If I really want to buy a motorcycle, and I know I’m going to do it regardless of what Bobbi says, then I don’t bother asking. Why pretend it’s her decision when I’ve already made mine? That’s not a conversation—that’s an argument waiting to happen.
Now, this rule sounds harsh, but I don’t use it often. Maybe once every couple of months. Most of the time, I absolutely ask for Bobbi’s opinion, advice, or permission—because that’s what marriage is. You can’t share a life with someone and without consistently checking in. But when I do ask, it’s because I’m truly ready to accept her answer, even if it’s no. If I’m not willing to hear that, then it’s unfair to insult her by pretending she has a choice.

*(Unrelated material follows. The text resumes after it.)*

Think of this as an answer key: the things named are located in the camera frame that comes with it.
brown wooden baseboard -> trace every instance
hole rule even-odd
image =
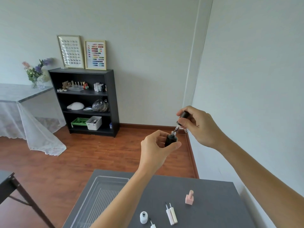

Too many people use questions as cover. We ask permission so we can dodge responsibility for our own decisions. We say, “Well, I asked,” as if that absolves us of owning what we wanted in the first place. That’s not partnership—that’s cowardice. And if we’re honest, a lot of men spend their marriages looking weak and indecisive because they’re constantly asking questions where they can’t stomach a no.

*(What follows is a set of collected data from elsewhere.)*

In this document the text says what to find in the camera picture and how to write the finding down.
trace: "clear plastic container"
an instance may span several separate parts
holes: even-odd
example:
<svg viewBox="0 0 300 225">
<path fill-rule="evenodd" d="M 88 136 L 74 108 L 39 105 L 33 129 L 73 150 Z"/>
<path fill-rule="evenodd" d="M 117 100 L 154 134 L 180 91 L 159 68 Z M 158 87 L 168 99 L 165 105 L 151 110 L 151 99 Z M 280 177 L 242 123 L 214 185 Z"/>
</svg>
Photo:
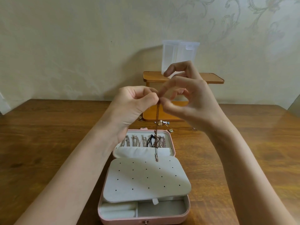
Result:
<svg viewBox="0 0 300 225">
<path fill-rule="evenodd" d="M 199 42 L 187 42 L 183 40 L 163 40 L 163 61 L 161 63 L 161 74 L 170 64 L 195 60 Z"/>
</svg>

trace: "open jewelry box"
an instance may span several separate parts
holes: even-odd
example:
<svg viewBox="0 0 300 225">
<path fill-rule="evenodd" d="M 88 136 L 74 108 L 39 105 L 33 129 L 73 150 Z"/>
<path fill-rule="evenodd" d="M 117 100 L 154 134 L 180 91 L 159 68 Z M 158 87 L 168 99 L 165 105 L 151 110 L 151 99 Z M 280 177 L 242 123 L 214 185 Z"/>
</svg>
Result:
<svg viewBox="0 0 300 225">
<path fill-rule="evenodd" d="M 177 158 L 171 135 L 158 130 L 164 139 L 157 149 L 148 143 L 154 130 L 128 130 L 127 142 L 118 144 L 108 169 L 98 204 L 104 225 L 179 224 L 189 211 L 190 182 Z"/>
</svg>

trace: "silver chain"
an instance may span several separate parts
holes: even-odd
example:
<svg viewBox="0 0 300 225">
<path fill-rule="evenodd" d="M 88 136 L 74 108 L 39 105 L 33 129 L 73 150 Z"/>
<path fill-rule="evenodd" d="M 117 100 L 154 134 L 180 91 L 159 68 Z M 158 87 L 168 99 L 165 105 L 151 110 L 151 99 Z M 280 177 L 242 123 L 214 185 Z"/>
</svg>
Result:
<svg viewBox="0 0 300 225">
<path fill-rule="evenodd" d="M 147 147 L 147 137 L 142 136 L 143 139 L 143 147 Z"/>
<path fill-rule="evenodd" d="M 124 140 L 121 142 L 120 147 L 124 147 L 125 146 L 125 141 L 127 144 L 127 147 L 130 147 L 130 140 L 129 140 L 129 136 L 126 135 L 126 137 L 124 138 Z"/>
<path fill-rule="evenodd" d="M 165 148 L 166 146 L 166 139 L 164 136 L 160 136 L 159 137 L 159 141 L 158 141 L 158 147 L 159 148 Z"/>
<path fill-rule="evenodd" d="M 139 140 L 138 136 L 133 136 L 132 146 L 133 147 L 140 147 L 141 146 L 141 143 L 140 143 L 140 140 Z"/>
</svg>

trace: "patterned wallpaper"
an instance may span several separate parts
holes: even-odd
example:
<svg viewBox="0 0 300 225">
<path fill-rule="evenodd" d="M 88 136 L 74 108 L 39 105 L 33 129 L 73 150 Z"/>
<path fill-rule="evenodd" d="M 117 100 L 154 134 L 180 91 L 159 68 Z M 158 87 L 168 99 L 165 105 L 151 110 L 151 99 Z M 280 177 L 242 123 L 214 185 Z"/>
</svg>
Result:
<svg viewBox="0 0 300 225">
<path fill-rule="evenodd" d="M 300 0 L 0 0 L 0 92 L 12 108 L 111 100 L 160 71 L 164 39 L 200 42 L 220 103 L 287 109 L 300 93 Z"/>
</svg>

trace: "white felt pad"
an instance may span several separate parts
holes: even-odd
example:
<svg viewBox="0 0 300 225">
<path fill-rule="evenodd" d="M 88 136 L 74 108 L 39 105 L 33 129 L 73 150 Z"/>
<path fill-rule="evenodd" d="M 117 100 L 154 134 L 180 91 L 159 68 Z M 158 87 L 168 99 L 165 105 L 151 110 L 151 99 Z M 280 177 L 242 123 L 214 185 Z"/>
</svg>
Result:
<svg viewBox="0 0 300 225">
<path fill-rule="evenodd" d="M 109 167 L 103 197 L 110 203 L 185 196 L 190 182 L 173 156 L 118 158 Z"/>
</svg>

And before you think this is just a man problem—ladies, you’ve got your tricks too. Let’s talk dinner. I’ll ask Bobbi, “Where do you want to go?” She’ll say, “I don’t care, you pick.” Which is, of course, the biggest lie in marriage. What she really means is: I absolutely do care, but I want you to read my mind and guess the exact restaurant I’m craving tonight. If you guess wrong, you will pay. With interest.

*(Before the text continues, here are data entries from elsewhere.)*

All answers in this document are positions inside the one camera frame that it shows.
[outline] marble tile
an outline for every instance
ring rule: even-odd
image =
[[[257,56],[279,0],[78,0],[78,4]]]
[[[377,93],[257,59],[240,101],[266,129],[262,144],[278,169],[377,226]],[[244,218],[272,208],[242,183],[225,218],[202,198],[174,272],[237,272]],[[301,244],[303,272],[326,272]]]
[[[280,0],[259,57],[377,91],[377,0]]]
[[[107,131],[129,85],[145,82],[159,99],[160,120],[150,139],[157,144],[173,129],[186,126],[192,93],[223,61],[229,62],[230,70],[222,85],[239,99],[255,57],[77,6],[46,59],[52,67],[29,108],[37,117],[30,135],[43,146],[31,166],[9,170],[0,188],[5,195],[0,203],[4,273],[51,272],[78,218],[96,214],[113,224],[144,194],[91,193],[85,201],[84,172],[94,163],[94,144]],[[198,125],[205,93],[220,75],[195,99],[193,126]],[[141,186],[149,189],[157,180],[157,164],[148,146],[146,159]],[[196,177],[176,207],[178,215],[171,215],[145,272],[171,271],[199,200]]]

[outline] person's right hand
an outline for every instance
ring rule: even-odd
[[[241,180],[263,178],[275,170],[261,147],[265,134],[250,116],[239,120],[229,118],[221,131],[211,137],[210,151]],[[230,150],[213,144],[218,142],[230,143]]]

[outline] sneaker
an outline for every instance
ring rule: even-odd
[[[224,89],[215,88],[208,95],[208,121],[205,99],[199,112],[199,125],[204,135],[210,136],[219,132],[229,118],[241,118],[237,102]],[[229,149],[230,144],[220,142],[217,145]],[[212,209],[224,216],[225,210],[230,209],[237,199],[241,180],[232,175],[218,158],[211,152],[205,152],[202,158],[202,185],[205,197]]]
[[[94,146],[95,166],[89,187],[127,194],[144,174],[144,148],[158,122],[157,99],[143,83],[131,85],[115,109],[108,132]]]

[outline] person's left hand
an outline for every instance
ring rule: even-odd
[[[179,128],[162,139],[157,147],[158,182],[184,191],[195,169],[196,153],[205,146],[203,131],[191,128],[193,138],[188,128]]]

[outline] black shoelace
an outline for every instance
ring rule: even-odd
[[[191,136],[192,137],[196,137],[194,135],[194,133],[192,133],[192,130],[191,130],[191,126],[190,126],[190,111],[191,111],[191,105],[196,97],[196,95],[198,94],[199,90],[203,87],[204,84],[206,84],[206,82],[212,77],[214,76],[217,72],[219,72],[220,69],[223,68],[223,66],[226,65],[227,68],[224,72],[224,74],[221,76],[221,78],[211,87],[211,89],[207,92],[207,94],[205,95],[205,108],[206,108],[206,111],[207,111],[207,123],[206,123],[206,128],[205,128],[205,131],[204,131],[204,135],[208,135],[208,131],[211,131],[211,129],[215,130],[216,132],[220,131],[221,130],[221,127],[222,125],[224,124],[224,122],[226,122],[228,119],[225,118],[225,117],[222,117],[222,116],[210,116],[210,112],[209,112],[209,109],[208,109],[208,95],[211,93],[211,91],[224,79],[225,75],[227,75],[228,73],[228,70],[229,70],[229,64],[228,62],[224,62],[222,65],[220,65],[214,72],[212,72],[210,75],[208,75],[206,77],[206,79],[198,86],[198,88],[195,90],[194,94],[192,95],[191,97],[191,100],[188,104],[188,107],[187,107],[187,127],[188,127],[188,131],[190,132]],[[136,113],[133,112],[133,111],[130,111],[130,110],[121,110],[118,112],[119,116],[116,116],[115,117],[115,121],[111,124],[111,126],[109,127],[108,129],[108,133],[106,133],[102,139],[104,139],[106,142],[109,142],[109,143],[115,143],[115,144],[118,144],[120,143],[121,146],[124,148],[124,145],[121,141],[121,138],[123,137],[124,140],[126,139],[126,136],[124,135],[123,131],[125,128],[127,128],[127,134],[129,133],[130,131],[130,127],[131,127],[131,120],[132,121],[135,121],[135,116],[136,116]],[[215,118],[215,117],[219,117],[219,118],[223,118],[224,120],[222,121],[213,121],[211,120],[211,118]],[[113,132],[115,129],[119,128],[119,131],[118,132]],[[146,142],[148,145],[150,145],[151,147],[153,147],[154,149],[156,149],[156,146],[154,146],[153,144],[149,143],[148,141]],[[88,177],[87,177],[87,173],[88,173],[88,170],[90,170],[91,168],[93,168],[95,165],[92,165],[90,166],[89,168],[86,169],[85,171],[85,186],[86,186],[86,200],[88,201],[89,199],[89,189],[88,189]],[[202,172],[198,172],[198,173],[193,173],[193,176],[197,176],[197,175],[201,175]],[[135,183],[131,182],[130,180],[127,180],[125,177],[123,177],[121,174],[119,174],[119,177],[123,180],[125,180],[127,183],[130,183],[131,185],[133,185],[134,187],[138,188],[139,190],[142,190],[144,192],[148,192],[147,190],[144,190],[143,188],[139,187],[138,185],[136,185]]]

This isn’t a question—it’s a hostage negotiation with appetizers. I’ll start throwing out places like I’m defusing a bomb. “Olive Garden?” Nope. “Mexican?” Closer, but no. “Italian?” Getting colder. By the time I stumble into the right answer, I’ve sweated more than if I’d actually been in a hostage crisis.
Over the years, I’ve learned which restaurants are my “get out of jail free” cards. For me, it’s The Cheesecake Factory. I could commit just about any misdemeanor of marriage, but if I suggest two hours of the larges menu in the world, suddenly I’m rehabilitated. Apparently, cheesecake fixes everything. Women are evil. Men are pigs. Marriage works because both are true.
So the art of asking questions comes down to this: only ask when you’re prepared to really listen to the answer. Ask to learn, not to dodge. Ask to understand, not to shift blame.
As I’ve gotten older, I find myself asking fewer but better questions. Maybe that’s what my dad meant in his later years when he’d say, “I’m set in my ways.” He wasn’t being stubborn—he was just done pretending he needed permission for the things he already knew he was going to do.
And don’t worry, Bobbi—I haven’t ordered another motorcycle or gotten that tattoo. Yet. But if I ever do, I’ll make it easy on both of us: I’ll buy the bike, and then take you straight to The Cheesecake Factory. By dessert, you won’t even care I rode it there.